The answer must be an exact reproduction of the lines from the start of the records below through the line containing "Return the outline of every instance of the metal", and nothing more.

——

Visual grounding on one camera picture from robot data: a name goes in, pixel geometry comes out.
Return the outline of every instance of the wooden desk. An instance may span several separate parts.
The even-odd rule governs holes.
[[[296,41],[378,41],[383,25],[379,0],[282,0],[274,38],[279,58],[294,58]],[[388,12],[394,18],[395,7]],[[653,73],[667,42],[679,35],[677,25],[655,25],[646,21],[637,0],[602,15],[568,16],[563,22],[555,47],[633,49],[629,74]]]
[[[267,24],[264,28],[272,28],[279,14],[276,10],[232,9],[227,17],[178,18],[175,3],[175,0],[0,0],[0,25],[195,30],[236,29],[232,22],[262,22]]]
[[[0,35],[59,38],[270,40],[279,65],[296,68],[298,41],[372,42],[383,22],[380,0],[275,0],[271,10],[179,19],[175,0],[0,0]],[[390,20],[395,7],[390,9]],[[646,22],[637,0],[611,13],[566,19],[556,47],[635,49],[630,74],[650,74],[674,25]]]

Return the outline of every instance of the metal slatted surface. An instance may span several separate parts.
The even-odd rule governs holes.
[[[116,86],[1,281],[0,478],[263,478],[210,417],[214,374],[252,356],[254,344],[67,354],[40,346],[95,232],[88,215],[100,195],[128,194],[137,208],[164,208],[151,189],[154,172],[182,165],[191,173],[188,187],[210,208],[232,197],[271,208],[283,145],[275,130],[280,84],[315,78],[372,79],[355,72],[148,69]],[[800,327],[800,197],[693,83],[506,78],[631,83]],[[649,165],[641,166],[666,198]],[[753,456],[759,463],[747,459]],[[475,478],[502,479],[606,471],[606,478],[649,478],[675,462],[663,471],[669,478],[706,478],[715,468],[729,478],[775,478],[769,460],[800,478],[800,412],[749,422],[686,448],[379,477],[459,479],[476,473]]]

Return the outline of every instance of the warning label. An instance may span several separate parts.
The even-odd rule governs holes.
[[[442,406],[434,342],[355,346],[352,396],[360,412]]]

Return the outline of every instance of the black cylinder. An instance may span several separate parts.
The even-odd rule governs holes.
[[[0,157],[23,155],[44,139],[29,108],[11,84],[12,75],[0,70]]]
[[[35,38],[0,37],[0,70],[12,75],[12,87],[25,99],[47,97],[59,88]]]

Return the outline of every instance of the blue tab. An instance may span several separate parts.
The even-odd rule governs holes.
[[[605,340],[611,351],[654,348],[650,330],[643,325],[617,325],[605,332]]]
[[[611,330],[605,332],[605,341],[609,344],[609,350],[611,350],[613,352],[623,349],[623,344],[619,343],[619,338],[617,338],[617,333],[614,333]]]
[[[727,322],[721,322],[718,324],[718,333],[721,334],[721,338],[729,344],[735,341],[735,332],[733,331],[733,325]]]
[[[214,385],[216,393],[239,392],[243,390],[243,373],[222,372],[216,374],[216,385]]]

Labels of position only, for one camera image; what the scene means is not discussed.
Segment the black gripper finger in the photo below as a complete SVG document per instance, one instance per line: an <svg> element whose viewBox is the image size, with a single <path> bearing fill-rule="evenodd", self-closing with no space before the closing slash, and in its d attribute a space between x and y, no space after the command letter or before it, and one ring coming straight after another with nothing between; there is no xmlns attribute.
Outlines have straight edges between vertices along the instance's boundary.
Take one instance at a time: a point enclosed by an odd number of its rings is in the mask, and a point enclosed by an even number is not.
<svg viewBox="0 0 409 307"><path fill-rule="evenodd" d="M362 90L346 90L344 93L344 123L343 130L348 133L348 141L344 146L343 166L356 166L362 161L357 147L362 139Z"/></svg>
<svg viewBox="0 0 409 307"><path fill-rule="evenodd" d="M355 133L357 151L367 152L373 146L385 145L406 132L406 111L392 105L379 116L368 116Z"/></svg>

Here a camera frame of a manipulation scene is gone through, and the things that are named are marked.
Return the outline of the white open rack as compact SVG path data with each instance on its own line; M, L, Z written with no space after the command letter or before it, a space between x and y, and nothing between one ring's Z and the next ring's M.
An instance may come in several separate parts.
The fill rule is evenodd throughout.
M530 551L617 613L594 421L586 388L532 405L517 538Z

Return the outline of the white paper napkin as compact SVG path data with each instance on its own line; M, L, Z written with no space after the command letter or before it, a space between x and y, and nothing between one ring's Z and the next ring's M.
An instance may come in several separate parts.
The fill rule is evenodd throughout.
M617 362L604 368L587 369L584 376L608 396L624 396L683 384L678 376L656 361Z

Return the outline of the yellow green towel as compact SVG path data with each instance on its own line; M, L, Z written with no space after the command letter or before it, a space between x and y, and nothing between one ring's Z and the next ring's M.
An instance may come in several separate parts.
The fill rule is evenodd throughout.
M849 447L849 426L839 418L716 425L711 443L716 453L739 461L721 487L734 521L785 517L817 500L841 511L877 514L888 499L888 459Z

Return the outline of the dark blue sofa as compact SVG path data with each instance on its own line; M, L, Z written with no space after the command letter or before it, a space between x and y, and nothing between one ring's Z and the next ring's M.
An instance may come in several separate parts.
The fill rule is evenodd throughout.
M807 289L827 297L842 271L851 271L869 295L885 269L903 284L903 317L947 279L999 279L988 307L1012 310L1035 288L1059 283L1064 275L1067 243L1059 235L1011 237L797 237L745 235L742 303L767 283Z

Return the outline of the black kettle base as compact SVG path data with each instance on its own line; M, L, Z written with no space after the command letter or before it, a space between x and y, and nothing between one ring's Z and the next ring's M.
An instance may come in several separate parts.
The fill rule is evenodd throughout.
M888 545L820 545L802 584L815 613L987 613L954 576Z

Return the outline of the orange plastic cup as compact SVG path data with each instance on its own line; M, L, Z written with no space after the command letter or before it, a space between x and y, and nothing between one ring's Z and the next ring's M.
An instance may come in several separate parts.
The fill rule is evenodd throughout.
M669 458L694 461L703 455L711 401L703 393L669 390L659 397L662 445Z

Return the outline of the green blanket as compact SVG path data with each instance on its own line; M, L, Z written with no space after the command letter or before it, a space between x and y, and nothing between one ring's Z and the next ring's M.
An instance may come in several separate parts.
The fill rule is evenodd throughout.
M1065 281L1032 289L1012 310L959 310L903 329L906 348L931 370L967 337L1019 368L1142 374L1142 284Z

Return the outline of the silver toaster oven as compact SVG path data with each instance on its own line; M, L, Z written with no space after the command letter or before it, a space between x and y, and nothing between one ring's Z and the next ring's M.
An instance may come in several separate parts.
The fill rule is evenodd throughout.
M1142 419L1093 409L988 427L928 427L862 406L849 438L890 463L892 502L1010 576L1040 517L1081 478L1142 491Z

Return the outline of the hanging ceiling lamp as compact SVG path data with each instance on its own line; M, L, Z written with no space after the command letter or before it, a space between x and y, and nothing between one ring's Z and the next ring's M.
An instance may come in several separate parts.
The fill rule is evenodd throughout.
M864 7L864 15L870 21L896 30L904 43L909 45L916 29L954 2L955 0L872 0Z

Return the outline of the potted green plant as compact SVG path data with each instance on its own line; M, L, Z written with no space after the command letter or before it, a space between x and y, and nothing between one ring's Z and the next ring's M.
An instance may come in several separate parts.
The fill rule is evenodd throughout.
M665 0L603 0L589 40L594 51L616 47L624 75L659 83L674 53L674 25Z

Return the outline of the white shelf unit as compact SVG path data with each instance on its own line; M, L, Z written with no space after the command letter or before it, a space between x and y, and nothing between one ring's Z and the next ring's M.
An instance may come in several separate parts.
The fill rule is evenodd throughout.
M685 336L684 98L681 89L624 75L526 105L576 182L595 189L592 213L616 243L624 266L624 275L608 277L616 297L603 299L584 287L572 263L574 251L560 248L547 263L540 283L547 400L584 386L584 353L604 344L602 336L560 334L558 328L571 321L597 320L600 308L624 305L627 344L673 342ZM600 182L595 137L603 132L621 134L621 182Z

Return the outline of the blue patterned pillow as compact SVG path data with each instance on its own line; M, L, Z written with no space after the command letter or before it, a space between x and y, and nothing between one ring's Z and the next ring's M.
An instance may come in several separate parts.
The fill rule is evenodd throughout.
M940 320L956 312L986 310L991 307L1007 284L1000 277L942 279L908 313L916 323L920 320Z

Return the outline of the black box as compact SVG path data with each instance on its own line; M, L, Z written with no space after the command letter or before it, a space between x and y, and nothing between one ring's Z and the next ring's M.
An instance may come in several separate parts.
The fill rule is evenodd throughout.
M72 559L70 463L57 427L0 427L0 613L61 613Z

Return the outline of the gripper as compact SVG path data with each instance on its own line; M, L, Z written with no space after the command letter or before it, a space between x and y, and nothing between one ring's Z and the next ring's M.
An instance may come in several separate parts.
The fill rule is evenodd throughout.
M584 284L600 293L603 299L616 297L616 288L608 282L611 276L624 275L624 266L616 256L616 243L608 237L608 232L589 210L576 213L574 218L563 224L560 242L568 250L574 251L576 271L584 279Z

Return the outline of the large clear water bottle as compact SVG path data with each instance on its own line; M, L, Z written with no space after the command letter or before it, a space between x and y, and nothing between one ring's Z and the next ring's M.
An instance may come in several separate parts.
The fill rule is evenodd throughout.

——

RESULT OF THIS TASK:
Visual grounding on one camera picture from robot data: a name goes in, pixel geometry comes out.
Return the outline of every instance of the wooden desk. An instance may span several separate parts.
The even-odd rule governs holes.
[[[296,41],[378,41],[383,25],[379,0],[282,0],[274,38],[279,58],[294,58]],[[388,12],[394,18],[395,7]],[[653,73],[667,42],[679,35],[677,25],[655,25],[646,21],[637,0],[602,15],[568,16],[563,22],[555,47],[633,49],[629,74]]]
[[[267,24],[264,28],[272,28],[279,14],[276,10],[232,9],[227,17],[178,18],[175,3],[175,0],[0,0],[0,25],[195,30],[236,29],[232,22],[262,22]]]
[[[0,35],[59,38],[270,40],[279,65],[296,68],[298,41],[372,42],[383,22],[380,0],[275,0],[271,10],[179,19],[175,0],[0,0]],[[390,20],[395,7],[390,9]],[[646,22],[637,0],[611,13],[566,19],[556,47],[635,49],[630,74],[650,74],[674,25]]]

Return the outline of every instance of the metal slatted surface. An instance may span several separate parts.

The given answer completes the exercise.